Kurt Cobain's Manager Relives Final Failed Intervention on 25th Anniversary of His Suicide

“You just go over in your head: ‘Is there something I could’ve done?'”

It was 25 years ago on Friday Kurt Cobain committed suicide.

To mark the anniversary, his former manager Danny Goldberg has opened up about the final failed intervention that occurred just one week before the Nirvana frontman took his own life.

"I was in New York, and Courtney [Love] called and asked if I would come and be part of an intervention," he told Yahoo. "She was really worried about Kurt, said it was the worst she’d ever seen him."

He said he was among seven or eight people who assembled at the singer’s Seattle home, in what he would later realize was perceived as an ambush.

"Kurt was really stoned, and we went to the house, and it was weird, and he was not happy, and feeling invaded by people lecturing him on how he should behave — and who would?"

He said Cobain was even less happy when his drugs got flushed down the toilet.

"My message was just, ‘Whatever is bothering you, you can’t make a good decision the way you’re strung-out. Get clean, and then whatever you want to do, I’ll help you do whatever you want to do. But you can’t make any good decisions this way. It is no good future’," he recalled. "Just the typical anti-drug, get-clean plea."

He said he regretted how he approached Cobain, admitting he "let an impatience and brittleness get into my tone" as he was in a hurry to get home to his family.

"That sounds like a subtle thing, but it’s the whole ball game when you’re communicating with somebody. It’s not always the words; it’s how you say them," Goldberg explained. "I didn’t want to miss the plane to LA; I’d been away from my family in New York, and this was sort of an extra stop. Otherwise maybe, maybe if I’d stayed another hour, I would’ve thought of some intelligent thing to say, or got him to take a walk. You know, you just go over in your head: ‘Is there something I could’ve done?’"

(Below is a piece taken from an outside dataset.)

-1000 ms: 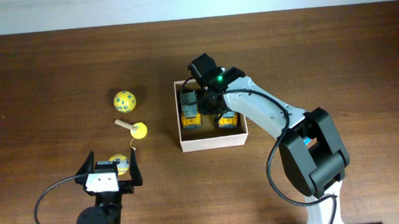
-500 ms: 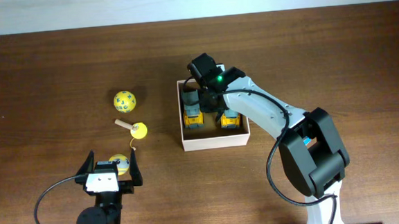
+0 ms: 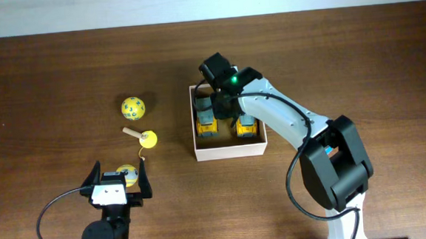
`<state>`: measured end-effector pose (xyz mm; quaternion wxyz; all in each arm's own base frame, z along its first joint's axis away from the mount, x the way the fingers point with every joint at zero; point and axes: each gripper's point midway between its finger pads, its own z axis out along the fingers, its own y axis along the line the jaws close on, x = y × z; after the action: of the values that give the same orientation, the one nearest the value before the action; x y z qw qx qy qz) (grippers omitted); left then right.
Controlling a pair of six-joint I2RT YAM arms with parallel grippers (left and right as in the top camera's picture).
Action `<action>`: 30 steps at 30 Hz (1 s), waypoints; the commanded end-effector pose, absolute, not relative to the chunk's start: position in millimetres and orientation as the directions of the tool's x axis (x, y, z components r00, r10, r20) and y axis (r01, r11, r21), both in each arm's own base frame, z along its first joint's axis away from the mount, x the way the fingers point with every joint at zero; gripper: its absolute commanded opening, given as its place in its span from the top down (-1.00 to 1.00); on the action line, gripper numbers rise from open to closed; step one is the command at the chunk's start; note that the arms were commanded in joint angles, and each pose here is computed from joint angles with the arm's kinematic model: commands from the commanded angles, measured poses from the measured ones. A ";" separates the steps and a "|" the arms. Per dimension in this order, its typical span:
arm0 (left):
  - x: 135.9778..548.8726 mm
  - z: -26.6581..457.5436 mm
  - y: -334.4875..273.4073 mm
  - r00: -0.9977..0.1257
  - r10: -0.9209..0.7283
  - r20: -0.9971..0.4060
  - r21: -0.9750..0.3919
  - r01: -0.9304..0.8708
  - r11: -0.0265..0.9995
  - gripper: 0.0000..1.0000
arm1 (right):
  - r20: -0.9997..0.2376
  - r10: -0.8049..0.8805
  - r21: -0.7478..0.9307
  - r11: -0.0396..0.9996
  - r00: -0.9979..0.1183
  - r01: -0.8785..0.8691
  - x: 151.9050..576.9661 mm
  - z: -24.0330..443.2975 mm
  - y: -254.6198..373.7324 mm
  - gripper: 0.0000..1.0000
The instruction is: Pack container
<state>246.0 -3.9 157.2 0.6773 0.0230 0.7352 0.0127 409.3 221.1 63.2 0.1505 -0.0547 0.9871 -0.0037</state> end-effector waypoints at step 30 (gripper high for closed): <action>246.1 155.1 -3.7 -0.084 0.066 -0.994 0.065 0.020 0.998 -0.98 | -0.008 -0.076 -0.069 0.995 -0.997 -0.075 324.0 73.4 213.5 0.92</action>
<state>246.0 -3.9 157.2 0.6773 0.0230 0.7352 0.0127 328.3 211.8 68.0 -0.0036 -0.0479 0.9982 -0.0366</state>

After getting home, Goldberg said he still felt guilty and called Cobain to clear the air: "I just said, ‘Look, I’m so sorry if I came across as judgmental. You know I love you and I just want you to be happy, and I’m just trying to be helpful."

He even got his toddler daughter Katie — whom Kurt loved and used to play with a lot before his own daughter Frances Bean was born "almost like a practice kid" — to talk to him on the phone, hoping it would cheer him up.

"She told him that she was upset that Frances had pinched her the last time they were together, and could Kurt please talk to her about that? And he got back on — and he still sounded really just depressed and wiped-out. I just told him I loved him, and that was it."

It was the final time that Goldberg and Cobain spoke. On April 5, 1994, Cobain shot himself in the head with a shotgun, aged 27.

"Any time somebody kills themselves, I think people around them always wonder if there’s something they could’ve done; I don’t really believe there is," he said. “I think it’s dangerous to try to pretend to understand things that really human beings don’t understand."

"I think when someone commits suicide, a lot of people take it as an act of great hostility to the survivors, especially the family members. That is a very common response, and there were certainly people that I spoke to, very, very close to Kurt — like [Nirvana bassist] Krist [Novoselic] and [Hole guitarist] Eric [Erlandson], for example — who just openly said, ‘How could he do that? What’s wrong with him? How could he do that to his daughter?’ And I respect those emotions. It doesn’t happen to be my emotions."

"I felt enormous grief, as I still do, but I just see it as a disease that no one can cure. If somebody died of cancer at 27, you wouldn’t be angry at them; you would just mourn them. And I think this was a mental illness that nobody knew how to cure. Nobody that any of us knew, and no one that he could find. It wasn’t like there weren’t efforts — the dozens of doctors, therapists, and so on, and maybe there was someone out there that could’ve helped him — but no one that we were ever able to find, or he was ever able to find."

“I’ll never get over it. Nobody who cared about him will. And no one who cared about less famous people who killed themselves will ever get over it. But it’s what happened, it’s part of the mystery of the human condition, and I love him anyway, I’m glad he was alive for those 27 years, I wish he hadn’t done it, but I’m glad I got to know him, and that the world got to know his music.”

He said that fame can be very disorienting for anyone who achieves it as quickly as Cobain did, who went from the underground Seattle grunge scene to fronting the biggest rock band in the world in a matter of months.

"I think it affected him too, but I don’t buy into the idea that if he had just stayed unsuccessful and in sort of a niche subculture, he would have somehow been happier," Goldberg said. "He was driven to accomplish what he accomplished from inside, no one made him do it."

"He was a complicated guy; a genius, a lovely, lovely, caring generous person, and doomed [by] demons ultimately he couldn’t control."